- Task prompt:
Find and return every line of the data that contains the word "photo".

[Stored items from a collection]
------------------------

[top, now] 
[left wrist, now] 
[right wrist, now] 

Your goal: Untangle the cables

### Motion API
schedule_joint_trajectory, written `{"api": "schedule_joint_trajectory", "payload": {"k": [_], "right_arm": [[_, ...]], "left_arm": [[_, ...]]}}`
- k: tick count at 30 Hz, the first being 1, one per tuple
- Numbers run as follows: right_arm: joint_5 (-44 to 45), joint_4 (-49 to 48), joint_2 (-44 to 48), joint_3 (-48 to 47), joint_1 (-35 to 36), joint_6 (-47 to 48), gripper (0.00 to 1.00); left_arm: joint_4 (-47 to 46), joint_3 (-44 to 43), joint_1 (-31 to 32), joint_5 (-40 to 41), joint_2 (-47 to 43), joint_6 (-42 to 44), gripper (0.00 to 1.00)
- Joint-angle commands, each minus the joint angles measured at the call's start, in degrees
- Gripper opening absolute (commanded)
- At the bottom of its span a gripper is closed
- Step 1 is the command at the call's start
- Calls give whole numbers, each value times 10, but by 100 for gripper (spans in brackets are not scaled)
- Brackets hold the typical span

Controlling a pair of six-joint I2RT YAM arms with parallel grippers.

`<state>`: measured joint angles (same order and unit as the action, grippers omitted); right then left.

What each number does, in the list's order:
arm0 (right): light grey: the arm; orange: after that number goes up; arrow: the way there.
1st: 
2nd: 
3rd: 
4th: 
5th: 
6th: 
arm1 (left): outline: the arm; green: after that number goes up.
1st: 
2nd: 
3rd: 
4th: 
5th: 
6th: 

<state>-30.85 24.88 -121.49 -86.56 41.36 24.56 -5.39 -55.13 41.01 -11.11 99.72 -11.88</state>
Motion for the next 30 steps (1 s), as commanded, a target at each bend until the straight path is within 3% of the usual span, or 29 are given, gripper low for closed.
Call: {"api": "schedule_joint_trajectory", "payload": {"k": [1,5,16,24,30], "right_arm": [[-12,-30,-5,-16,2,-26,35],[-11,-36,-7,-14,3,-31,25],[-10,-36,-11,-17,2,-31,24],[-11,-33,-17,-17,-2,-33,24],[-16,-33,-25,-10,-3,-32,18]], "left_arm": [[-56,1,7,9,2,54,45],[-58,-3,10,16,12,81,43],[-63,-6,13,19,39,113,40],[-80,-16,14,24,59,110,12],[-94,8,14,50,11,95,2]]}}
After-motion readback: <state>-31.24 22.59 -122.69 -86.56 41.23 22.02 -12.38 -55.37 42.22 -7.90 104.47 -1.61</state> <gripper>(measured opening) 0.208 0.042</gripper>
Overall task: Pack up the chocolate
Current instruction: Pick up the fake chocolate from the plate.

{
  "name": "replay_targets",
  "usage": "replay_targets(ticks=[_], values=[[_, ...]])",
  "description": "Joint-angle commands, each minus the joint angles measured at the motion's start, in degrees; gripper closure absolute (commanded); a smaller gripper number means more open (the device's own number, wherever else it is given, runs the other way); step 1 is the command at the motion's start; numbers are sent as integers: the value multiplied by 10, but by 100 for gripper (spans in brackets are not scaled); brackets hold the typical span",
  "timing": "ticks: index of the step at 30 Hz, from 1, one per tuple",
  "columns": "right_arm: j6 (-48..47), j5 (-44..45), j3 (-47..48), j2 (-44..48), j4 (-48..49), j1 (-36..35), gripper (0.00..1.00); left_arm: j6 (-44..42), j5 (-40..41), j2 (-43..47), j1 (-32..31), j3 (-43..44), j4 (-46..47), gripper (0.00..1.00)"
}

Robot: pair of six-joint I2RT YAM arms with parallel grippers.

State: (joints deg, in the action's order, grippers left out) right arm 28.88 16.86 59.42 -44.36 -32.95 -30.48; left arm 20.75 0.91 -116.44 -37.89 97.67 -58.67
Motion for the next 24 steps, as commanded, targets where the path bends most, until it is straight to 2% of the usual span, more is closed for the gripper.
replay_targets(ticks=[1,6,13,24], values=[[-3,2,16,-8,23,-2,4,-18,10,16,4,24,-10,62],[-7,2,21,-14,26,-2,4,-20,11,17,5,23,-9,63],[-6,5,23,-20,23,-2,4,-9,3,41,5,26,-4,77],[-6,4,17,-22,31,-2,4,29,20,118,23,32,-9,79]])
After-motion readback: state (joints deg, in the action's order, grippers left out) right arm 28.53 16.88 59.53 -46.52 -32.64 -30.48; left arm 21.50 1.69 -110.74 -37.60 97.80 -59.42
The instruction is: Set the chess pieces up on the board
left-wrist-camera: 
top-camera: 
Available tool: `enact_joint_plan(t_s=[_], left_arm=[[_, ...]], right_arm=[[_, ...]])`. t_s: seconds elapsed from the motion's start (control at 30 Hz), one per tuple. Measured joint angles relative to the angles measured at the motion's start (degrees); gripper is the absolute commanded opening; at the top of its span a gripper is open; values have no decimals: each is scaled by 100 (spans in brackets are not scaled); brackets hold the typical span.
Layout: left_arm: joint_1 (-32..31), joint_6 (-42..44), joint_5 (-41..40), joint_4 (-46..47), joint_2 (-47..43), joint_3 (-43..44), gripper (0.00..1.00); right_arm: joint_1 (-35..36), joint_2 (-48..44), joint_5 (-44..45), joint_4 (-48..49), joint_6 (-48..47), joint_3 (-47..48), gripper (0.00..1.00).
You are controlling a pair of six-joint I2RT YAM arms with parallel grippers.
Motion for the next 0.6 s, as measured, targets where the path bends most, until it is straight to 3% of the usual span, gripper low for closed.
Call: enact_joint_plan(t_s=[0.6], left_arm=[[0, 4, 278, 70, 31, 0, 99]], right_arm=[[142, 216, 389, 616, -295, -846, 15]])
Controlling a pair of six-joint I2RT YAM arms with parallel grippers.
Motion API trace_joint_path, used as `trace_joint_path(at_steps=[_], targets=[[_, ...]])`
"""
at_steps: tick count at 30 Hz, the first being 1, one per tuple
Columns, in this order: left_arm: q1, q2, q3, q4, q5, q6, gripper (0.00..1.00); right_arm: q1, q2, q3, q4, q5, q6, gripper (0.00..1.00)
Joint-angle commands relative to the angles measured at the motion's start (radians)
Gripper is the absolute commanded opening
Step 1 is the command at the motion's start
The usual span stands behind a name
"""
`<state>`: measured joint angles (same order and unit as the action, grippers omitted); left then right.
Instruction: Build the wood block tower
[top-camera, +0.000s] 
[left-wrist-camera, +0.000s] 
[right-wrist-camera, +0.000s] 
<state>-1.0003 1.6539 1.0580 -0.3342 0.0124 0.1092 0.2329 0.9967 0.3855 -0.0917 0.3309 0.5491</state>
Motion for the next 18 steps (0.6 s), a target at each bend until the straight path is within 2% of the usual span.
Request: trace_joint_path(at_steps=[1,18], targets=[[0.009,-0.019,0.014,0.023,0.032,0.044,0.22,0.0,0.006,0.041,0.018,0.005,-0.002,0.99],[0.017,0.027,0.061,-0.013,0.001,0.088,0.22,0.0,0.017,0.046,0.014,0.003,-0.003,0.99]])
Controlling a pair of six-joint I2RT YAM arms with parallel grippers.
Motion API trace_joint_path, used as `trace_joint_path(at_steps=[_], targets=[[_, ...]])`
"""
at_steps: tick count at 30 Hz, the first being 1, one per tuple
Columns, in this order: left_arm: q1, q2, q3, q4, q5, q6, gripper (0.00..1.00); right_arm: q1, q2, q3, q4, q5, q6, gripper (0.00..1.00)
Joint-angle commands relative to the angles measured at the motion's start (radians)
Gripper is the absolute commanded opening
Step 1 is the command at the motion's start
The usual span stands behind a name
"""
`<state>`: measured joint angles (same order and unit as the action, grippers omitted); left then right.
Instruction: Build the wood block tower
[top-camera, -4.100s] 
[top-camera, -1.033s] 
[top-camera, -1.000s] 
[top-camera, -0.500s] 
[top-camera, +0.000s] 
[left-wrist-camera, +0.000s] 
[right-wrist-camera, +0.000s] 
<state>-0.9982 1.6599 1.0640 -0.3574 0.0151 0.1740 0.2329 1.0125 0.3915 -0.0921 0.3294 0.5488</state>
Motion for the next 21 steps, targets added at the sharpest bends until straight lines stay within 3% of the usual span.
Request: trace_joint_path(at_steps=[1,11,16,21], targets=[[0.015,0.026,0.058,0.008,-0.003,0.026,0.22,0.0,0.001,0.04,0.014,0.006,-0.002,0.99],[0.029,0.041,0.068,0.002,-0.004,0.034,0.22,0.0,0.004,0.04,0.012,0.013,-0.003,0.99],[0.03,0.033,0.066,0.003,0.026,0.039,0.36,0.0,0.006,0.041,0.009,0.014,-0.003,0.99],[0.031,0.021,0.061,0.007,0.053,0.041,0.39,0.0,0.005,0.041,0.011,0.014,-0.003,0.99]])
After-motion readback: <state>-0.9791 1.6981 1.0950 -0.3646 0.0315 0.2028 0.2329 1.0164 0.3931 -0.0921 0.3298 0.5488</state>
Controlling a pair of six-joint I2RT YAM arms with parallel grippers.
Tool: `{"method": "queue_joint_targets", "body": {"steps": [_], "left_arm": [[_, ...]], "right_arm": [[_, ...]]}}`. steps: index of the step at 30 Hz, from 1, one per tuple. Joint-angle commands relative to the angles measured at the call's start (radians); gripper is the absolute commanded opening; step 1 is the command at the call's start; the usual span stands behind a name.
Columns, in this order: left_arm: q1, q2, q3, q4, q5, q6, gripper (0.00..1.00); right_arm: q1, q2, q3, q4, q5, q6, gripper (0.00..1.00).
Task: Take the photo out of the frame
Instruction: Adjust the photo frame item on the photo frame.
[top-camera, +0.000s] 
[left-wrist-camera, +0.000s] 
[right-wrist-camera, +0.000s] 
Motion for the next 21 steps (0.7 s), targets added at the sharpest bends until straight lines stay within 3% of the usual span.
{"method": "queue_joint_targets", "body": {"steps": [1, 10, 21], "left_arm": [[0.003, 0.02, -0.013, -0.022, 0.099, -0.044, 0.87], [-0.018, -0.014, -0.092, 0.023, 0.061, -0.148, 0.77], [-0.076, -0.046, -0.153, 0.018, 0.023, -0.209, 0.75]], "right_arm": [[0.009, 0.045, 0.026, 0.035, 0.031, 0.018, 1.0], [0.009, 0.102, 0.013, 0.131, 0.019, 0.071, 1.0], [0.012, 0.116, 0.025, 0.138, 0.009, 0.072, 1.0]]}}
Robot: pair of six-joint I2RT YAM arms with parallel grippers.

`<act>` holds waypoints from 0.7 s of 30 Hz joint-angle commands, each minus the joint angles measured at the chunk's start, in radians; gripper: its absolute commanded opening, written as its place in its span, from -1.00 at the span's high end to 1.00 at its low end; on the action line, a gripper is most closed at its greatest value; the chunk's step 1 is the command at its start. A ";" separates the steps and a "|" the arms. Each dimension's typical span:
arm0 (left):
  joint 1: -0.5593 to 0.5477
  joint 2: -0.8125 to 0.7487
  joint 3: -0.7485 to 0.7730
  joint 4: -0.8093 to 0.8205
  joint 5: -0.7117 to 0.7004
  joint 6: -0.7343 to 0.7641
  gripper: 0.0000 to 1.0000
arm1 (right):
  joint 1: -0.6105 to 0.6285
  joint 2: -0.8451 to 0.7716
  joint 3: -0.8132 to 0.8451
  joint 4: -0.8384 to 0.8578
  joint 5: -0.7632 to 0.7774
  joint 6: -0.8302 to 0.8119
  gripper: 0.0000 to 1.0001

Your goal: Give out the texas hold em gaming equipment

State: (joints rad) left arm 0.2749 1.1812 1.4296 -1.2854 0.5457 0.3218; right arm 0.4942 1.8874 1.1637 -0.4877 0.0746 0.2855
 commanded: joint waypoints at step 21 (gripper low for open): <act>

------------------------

- Reply:
Task: Take the photo out of the frame
Instruction: Adjust the photo frame item on the photo frame.

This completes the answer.